Fue a través de María Gil, como supe de Fidel. Lo llamaba así: Fidel. Hablaba de él, como se habla de los amigos. Solo le ponía apellido cuando me decía: “Yo no escucho radio Continente, porque ahí hablan mal de Fidel Castro”, cosa de la que me cercioré directamente.
Lo describía como un hombre bueno, “y es mentira que come niños, porque los comunistas no comen niños como dicen los adecos”.
Preadolescente y luego de esa iniciación maternal, me infidelidé para siempre. El bloqueo ideológico de entonces, impedía tener fácil acceso a documentación pública sobre el barbudo, sus panas chivúos, el socialismo y el comunismo. Pero siempre, algo caía. En los barrios, bien se sabe sortear escollos como esos. Jorge Hernández, Cheo Espinoza, César Querales y otros más experimentados que yo (para no decirles veteranos), colectivizaban sus conocimientos y sus textos. El candelero del liceo con sus correspondientes manifestaciones antiimperialistas, se encargaron del resto.

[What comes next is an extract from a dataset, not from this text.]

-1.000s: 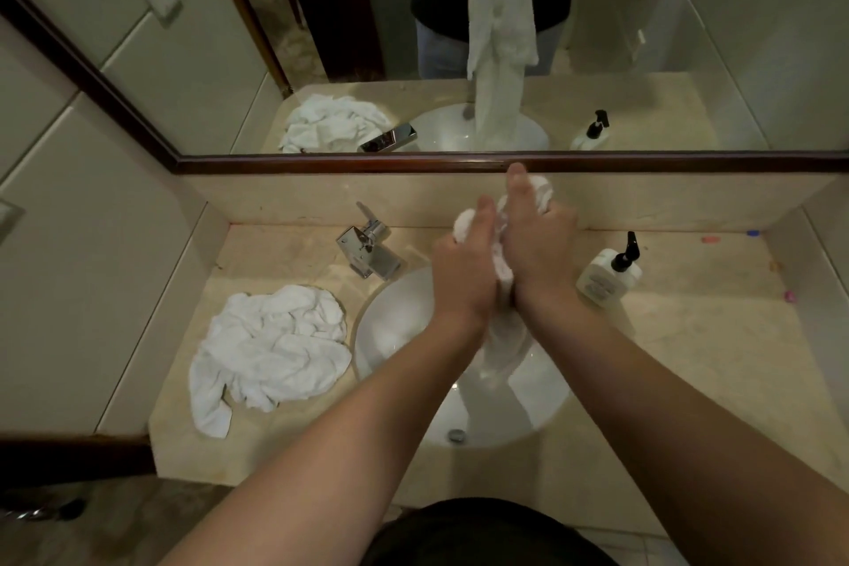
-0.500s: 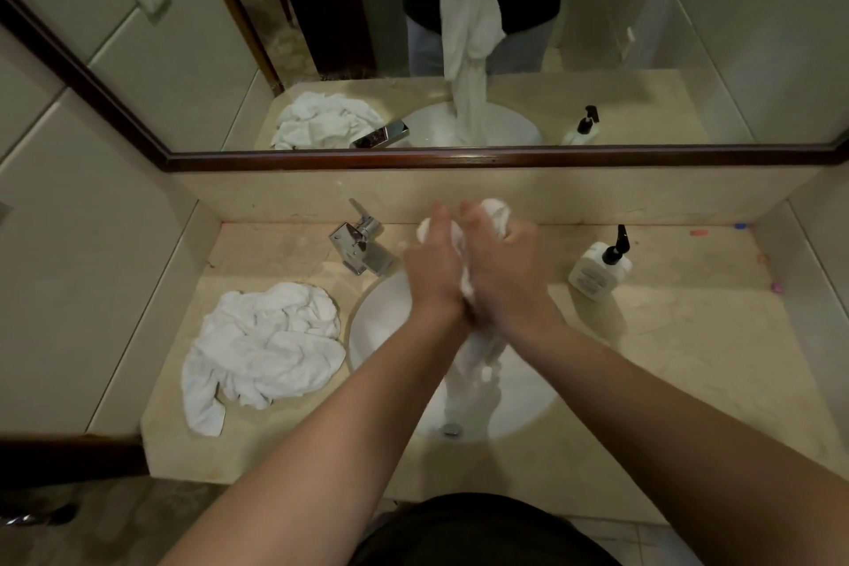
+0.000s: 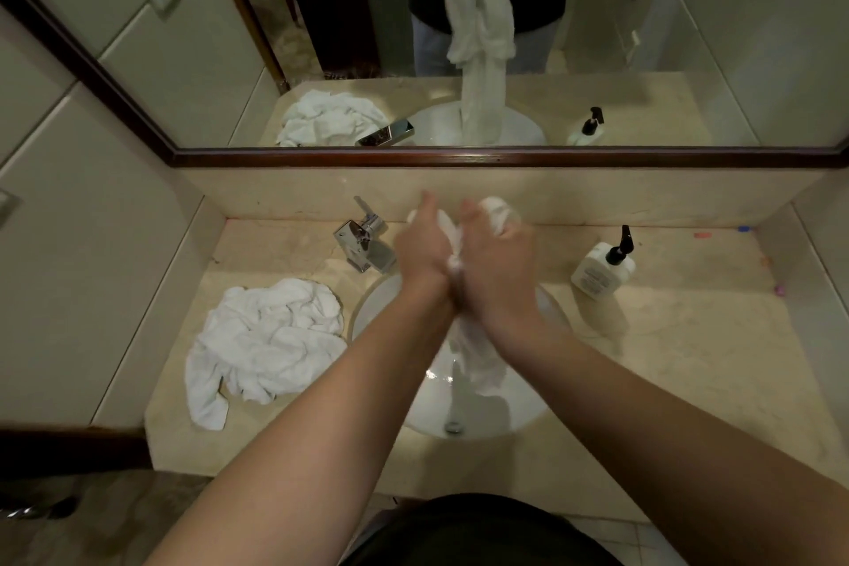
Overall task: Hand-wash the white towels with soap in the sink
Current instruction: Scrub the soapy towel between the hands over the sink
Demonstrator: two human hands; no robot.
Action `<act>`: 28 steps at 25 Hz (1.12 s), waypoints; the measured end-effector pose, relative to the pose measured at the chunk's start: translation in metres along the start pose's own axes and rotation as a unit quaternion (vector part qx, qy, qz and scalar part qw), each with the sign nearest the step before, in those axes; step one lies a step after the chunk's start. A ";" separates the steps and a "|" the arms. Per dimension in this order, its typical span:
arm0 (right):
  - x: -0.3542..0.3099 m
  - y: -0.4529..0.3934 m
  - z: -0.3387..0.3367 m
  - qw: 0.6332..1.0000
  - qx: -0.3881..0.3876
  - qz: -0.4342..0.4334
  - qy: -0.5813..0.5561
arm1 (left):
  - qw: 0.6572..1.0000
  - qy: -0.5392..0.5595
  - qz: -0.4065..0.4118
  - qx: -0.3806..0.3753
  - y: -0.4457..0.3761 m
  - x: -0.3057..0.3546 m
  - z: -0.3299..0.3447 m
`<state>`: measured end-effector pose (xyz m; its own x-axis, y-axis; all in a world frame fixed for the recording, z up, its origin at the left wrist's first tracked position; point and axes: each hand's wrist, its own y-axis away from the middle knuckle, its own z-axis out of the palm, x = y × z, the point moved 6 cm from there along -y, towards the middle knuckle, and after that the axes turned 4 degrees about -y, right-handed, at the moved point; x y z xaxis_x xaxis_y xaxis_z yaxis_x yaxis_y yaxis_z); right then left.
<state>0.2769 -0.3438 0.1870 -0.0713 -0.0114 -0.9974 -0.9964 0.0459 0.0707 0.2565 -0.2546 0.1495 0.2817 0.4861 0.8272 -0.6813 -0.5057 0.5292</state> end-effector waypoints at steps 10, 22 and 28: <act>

Tuvo razón María: el carajo era bueno. Muy bueno. Y valiente parejo. Eso de asaltar un cuartel, entrompar a sus esbirros con armas primero y con la ley después, para regresar y poner de rodillas a un ejército completo contando apenas con doce hombres, es de cuatriboleados. Al carajo Superman y su interior rojo por fuera.
Tan bueno era, que tuvo la claridad martiana y bolivariana de encabezar la liberación de su pueblo. Fue de mis primeros mentores a larga distancia. Con él aprendí que el socialismo se construye a diario, en cada esquina y en cada acto; que la dignidad no se vende ni se negocia, así se muestre gigante el enemigo que tengamos al frente.
Con él aprendí que el poder no es para apretar las agallas ni los bolsillos, sino para rebanar la desigualdad hasta hacerla desaparecer.
Confieso que me amarga no haberlo entrevistado. Las preguntas quedaron crudas en el tintero, lo cual no quita que reconozca mi deuda hacia quien desde chamo me enseñó a entender el sentido de la vida. Gracias Fidel, como te decía María.